### Work request
Give the listing again character for character, but drop the images.

### Available data
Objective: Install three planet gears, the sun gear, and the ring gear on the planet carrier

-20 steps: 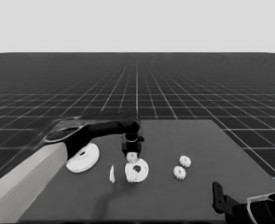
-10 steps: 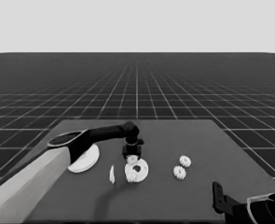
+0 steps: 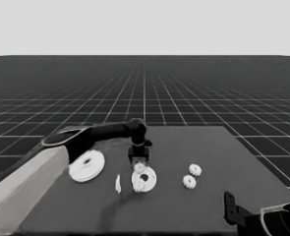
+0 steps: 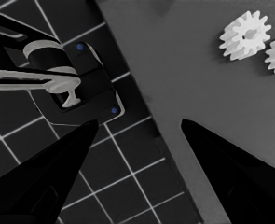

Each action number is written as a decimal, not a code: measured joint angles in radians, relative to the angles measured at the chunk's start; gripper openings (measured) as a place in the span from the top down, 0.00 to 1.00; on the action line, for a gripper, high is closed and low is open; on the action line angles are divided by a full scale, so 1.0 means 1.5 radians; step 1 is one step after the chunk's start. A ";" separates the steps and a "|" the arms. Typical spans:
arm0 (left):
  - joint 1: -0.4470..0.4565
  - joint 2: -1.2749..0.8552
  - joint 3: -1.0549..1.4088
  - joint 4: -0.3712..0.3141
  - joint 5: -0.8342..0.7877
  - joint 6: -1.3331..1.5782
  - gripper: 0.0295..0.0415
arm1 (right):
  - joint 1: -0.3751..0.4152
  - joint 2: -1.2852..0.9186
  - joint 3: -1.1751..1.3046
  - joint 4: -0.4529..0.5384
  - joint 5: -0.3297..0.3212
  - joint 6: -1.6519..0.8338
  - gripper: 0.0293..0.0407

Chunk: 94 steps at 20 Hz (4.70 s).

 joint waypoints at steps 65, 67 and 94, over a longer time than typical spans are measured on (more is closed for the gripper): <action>-0.249 -0.874 0.986 0.080 -0.542 1.014 0.25 | 0.242 0.767 -0.785 0.346 -0.234 0.688 0.83; -0.249 -0.874 0.986 0.080 -0.542 1.014 0.25 | 0.242 0.774 -0.793 0.346 -0.234 0.688 0.83; -0.249 -0.874 0.986 0.080 -0.542 1.014 0.25 | 0.238 0.778 -0.797 0.341 -0.233 0.688 0.19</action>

### Your response
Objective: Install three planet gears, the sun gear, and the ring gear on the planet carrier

-20 steps: 
-10 steps: 
+0 steps: 
+0 steps: 

Each action number is written as a decimal, not a code: measured joint angles in radians, relative to the angles measured at the chunk's start; gripper openings (measured) as a place in the span from the top down, 0.00 to 1.00; on the action line, for a gripper, high is closed and low is open; on the action line angles are divided by a full scale, so 1.0 means 1.5 radians; step 1 is one step after the chunk's start. A ";" separates the steps and a "|" the arms. Typical spans:
arm0 (left):
  - joint 1: -0.4470..0.4565
  - joint 2: -1.2749..0.8552
  - joint 3: -1.0549..1.4088
  - joint 4: -0.3712..0.3141
  - joint 5: -0.8342..0.7877
  - joint 6: -1.3331..1.5782
  - gripper: 0.0295..0.0415
arm1 (right):
  - joint 1: -0.3751..0.4152
  - joint 2: -1.2852..0.9186
  - joint 3: -1.1751..1.3046
  - joint 4: -0.4529..0.5384
  - joint 5: -0.3297..0.3212
  - joint 6: -1.6519..0.8338
  - gripper: 0.0293..0.0407

Chunk: 94 steps at 20 Hz (4.70 s).

 joint waypoints at steps 65, 67 and 94, over a longer time than typical spans are measured on (more is closed for the gripper): <action>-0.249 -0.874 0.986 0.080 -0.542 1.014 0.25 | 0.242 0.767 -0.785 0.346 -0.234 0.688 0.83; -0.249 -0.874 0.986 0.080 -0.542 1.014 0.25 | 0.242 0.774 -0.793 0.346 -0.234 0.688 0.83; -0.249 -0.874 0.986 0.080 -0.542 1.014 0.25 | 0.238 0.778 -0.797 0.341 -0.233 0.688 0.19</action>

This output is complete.